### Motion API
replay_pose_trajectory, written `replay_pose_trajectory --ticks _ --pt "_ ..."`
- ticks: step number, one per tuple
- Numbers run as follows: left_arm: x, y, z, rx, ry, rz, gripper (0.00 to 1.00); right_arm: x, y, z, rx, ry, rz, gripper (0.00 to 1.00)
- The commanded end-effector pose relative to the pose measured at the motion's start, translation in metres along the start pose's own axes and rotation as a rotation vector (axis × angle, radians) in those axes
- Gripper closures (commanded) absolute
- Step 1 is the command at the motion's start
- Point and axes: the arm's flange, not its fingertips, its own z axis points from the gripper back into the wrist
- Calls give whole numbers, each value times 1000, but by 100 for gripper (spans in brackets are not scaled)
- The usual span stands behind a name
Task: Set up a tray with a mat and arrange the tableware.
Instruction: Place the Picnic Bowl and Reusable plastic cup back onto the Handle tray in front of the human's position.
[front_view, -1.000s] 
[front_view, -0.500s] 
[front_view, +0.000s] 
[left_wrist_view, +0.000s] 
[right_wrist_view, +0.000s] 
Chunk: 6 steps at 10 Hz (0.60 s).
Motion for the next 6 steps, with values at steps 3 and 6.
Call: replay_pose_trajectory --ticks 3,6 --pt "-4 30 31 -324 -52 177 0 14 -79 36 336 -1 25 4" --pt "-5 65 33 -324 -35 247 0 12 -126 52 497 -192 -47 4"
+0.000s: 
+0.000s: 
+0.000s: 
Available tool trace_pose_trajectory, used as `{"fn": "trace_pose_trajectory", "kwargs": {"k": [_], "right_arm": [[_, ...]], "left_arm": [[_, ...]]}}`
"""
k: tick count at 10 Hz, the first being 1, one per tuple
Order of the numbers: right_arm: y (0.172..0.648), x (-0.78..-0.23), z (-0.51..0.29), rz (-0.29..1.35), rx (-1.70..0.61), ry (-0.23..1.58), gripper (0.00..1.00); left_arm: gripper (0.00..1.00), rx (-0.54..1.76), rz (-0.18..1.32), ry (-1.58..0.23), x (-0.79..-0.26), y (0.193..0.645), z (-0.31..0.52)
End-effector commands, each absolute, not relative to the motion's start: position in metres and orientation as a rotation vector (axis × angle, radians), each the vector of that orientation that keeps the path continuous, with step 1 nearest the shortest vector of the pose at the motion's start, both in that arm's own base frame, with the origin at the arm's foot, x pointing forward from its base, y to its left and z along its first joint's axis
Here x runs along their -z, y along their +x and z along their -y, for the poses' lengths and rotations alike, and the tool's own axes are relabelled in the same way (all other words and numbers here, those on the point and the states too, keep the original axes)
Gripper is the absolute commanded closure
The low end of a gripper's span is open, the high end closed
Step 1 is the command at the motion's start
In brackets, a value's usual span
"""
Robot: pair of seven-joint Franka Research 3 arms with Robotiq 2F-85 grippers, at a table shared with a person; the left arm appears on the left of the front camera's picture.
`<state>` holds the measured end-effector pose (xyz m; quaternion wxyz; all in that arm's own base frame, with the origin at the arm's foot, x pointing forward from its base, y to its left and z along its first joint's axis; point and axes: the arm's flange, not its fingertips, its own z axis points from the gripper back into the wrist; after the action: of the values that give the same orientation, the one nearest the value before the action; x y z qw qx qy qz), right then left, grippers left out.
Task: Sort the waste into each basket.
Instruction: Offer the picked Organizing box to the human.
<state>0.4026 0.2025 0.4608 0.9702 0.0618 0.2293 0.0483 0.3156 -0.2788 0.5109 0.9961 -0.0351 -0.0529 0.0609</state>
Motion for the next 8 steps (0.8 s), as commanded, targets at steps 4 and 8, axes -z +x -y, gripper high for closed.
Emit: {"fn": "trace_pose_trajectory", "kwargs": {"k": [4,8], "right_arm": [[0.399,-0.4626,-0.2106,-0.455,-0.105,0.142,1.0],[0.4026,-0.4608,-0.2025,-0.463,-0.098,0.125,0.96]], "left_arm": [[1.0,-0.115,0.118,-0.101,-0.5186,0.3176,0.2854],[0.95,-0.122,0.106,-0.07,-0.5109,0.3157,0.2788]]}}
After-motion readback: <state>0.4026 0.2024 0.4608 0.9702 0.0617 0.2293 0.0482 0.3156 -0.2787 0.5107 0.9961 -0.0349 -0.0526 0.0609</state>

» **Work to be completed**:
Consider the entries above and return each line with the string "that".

» **Exercise result**:
End-effector commands, each absolute, not relative to the motion's start: position in metres and orientation as a rotation vector (axis × angle, radians), each the vector of that orientation that keeps the path continuous, with step 1 nearest the shortest vector of the pose at the motion's start, both in that arm's own base frame, with the origin at the arm's foot, x pointing forward from its base, y to its left and z along its first joint's axis
`<state>` holds the measured end-effector pose (xyz m; quaternion wxyz; all in that arm's own base frame, with the origin at the arm's foot, x pointing forward from its base, y to its left and z along its first joint's axis; point and axes: the arm's flange, not its fingertips, its own z axis points from the gripper back into the wrist; after the action: of the values that give the same orientation, the one nearest the value before the action; x y z qw qx qy qz), right then left, grippers left out.

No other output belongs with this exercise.